▶ [Problem to work on]: Exact copy, pictures excluded: the lines from the one containing "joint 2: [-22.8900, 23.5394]" to the end of the listing.

▶ [Stored data]:
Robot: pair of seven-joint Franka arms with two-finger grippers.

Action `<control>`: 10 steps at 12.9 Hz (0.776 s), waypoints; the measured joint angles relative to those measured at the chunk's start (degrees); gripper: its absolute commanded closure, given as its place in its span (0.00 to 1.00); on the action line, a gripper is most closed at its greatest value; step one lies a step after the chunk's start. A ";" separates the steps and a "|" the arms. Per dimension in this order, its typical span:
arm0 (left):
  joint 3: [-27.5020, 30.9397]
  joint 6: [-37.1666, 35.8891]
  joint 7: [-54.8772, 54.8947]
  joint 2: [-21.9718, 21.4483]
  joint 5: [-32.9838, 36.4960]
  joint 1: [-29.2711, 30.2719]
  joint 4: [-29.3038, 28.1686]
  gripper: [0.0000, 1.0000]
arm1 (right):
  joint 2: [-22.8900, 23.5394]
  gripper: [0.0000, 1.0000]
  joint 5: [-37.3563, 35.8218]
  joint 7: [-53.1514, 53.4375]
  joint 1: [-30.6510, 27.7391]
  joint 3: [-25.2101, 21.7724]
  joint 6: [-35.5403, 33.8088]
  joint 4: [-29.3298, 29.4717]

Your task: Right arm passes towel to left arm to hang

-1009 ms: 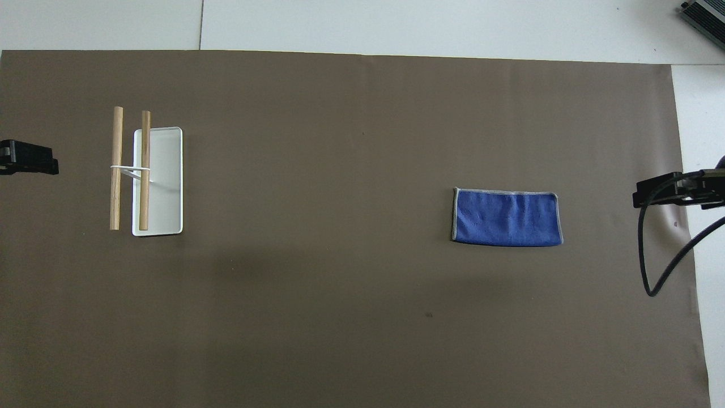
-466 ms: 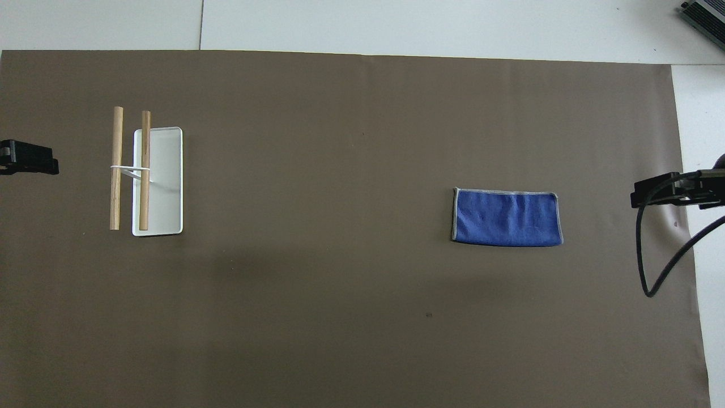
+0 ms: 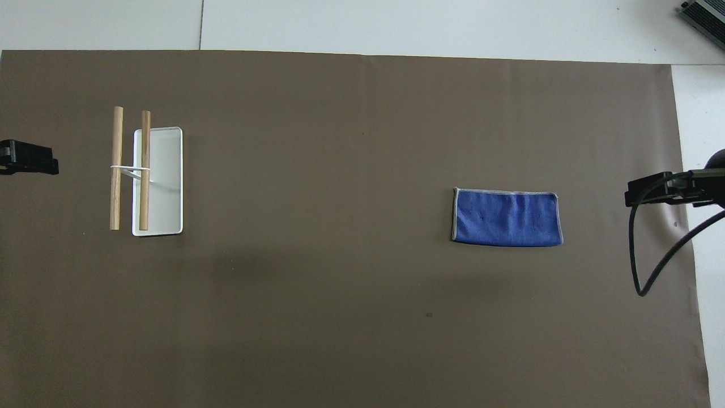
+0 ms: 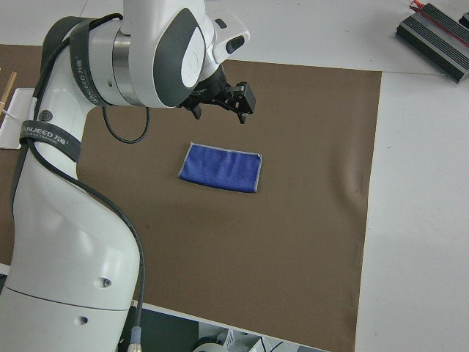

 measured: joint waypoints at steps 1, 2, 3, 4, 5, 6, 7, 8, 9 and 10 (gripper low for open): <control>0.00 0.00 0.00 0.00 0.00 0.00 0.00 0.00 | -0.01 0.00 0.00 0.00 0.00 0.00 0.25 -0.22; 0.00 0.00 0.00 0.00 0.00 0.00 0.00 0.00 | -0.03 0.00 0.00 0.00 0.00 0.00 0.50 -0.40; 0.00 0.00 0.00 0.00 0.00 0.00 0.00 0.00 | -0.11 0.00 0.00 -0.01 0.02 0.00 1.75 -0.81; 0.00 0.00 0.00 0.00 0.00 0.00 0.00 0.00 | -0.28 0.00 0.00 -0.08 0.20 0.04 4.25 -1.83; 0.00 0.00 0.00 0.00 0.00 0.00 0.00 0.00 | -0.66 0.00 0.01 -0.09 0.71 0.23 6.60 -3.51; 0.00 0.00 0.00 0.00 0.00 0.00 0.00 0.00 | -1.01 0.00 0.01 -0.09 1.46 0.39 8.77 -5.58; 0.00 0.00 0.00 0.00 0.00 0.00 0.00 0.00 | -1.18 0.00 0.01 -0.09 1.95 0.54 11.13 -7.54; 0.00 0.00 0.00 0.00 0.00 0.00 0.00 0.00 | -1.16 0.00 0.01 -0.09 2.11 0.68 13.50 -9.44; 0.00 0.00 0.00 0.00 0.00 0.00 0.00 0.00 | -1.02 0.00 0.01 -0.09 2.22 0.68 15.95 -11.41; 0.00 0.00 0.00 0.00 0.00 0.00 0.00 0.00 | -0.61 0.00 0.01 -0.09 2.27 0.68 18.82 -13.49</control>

▶ [Completed exercise]:
  joint 2: [-22.8900, 23.5394]
  gripper: [0.0000, 1.0000]
  joint 5: [-37.3563, 35.8218]
  joint 7: [-53.1514, 53.4375]
  joint 1: [-30.6510, 27.7391]
  joint 3: [-25.2101, 21.7724]
  joint 6: [-35.5403, 33.8088]
  joint 4: [-29.3298, 29.4717]

Your task: Right arm passes towel to left arm to hang

-1009 ms: 
-466 ms: 
+0 ms: 
+0 ms: 

 measured: joint waypoints at steps 1, 2, 3, 4, 5, 6, 7, 8, 9 and 10 (gripper low for open): <control>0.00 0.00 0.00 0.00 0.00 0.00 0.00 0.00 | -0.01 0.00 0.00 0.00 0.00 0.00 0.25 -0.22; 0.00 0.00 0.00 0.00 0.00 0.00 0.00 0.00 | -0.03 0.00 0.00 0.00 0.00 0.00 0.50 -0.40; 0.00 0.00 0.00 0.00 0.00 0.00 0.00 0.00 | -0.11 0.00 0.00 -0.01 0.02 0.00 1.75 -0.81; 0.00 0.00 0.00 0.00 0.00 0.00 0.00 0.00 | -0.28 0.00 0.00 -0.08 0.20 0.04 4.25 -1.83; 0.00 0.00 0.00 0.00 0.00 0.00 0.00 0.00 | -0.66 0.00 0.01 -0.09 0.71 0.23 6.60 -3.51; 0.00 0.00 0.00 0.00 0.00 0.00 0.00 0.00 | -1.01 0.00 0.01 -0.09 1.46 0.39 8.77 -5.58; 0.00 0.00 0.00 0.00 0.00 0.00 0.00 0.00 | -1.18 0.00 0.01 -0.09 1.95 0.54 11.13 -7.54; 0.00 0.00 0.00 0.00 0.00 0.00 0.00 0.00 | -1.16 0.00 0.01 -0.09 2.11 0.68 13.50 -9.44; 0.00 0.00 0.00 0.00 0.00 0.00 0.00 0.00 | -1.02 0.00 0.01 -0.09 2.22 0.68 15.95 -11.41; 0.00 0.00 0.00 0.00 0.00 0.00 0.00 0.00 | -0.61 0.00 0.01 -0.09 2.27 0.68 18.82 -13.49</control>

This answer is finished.